É claro que Maggie não sabia o que lhe seria oferecido em troca. Por isso e também pelo medo ela recusa. Mas é Michonne, aparentemente a única que compreendeu o poder do legado de Carl, que a chama para a realidade. É preciso não se entregar ao medo e à descrença no ser humano. E é isso que Maggie faz. Ainda bem! Enquanto Enid tá fazendo hora extra na série, sem entender absolutamente nada e dizendo bobagem atrás de bobagem. Não dá pra trocar Enid pelo Carl, não produção?
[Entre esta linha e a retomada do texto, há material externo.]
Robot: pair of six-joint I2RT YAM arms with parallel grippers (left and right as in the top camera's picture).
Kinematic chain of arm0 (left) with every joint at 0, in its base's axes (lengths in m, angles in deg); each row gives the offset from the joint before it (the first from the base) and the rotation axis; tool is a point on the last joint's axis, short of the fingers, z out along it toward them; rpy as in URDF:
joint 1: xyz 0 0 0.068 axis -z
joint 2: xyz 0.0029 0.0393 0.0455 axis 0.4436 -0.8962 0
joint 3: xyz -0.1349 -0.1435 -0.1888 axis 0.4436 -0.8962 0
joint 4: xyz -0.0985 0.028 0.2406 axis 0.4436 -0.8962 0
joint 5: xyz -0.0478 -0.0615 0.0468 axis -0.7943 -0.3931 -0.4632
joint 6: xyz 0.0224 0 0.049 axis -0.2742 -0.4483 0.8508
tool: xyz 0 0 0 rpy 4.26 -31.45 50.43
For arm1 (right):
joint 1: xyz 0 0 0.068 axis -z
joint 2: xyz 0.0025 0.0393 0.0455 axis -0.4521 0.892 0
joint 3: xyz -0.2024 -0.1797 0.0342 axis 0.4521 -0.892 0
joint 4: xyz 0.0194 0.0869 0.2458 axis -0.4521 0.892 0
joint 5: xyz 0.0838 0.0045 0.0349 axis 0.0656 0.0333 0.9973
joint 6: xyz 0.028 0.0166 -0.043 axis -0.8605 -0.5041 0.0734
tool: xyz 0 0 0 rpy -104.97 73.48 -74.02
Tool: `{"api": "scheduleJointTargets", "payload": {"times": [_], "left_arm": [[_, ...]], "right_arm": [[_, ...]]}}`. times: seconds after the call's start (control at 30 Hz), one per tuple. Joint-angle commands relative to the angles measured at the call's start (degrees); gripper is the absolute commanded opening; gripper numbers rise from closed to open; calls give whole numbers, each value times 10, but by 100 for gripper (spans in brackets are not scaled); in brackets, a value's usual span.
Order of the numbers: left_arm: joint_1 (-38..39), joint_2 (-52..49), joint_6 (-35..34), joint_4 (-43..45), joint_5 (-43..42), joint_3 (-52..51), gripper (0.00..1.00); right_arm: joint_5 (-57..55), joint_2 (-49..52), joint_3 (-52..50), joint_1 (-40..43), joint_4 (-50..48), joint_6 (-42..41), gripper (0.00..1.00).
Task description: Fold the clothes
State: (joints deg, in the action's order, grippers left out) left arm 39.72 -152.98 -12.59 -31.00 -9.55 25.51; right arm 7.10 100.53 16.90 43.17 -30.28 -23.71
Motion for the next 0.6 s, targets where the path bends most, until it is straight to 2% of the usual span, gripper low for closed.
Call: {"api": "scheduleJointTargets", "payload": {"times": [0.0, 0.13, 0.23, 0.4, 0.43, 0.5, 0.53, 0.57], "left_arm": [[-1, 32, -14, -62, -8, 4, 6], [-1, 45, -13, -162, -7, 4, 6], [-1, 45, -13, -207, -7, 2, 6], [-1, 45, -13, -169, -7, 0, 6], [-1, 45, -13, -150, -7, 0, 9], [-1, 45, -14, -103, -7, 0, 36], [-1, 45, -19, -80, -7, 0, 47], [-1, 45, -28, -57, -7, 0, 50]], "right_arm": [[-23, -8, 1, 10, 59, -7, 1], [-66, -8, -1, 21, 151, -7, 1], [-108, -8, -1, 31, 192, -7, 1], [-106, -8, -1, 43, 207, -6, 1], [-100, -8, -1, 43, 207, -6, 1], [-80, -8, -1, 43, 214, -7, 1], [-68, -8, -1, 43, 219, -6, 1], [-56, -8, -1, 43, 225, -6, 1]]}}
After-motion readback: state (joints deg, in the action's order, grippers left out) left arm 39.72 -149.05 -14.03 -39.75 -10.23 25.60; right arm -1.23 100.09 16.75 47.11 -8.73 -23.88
Já em outro núcleo, esse sim poderoso, Simon começa a tentar trazer pro seu lado sombrio da força aqueles que ele acredita não estar de acordo com Negan. Simon sabe que por mais que D. tenha se sobressaído a todas as merdas impostas a ele por Negan, certas coisas não são esquecidas dentro de uma pessoa. Por isso, ele começa a tentar pescar no outro tenente resquícios da sua raiva para trazê-lo pro seu lado.

Acontece que Dwight não consegue entender que a intenção de Simon não é acabar com Negan, mas sim com Rick, a viúva e o rei. Simon é um personagem excelente, bem construído e que ao contrário dos outros capangas de Negan, pensa por si só. Não que ele tenha boas ideias e prova disso foi o massacre que cometeu no lixão. Mas o arco de Simon promete que veremos Negan tomar um bele susto com as ações do seu próprio pessoal, e pode ser justamente essas duas frentes de ataques diferentes que vai colocar o reinado do vilão em xeque.

Para finalizar, quando Negan conseguiu fugir do Rick ele foi capturado por ninguém menos do que a Jadis. E agora, queridão, você tá bem ferrado. A lógica é que Jadis mate Negan com requintes de crueldade, como forma de vingar toda sua gente. Por outro lado, Jadis está sozinha e talvez chegue a conclusão de que entregar Negan e fazer as pazes com Rick seja um bom negócio. O fato é que Negan foi capturado e eu espero que os roteiristas não façam a louca e ele consiga escapar ileso e intocado novamente.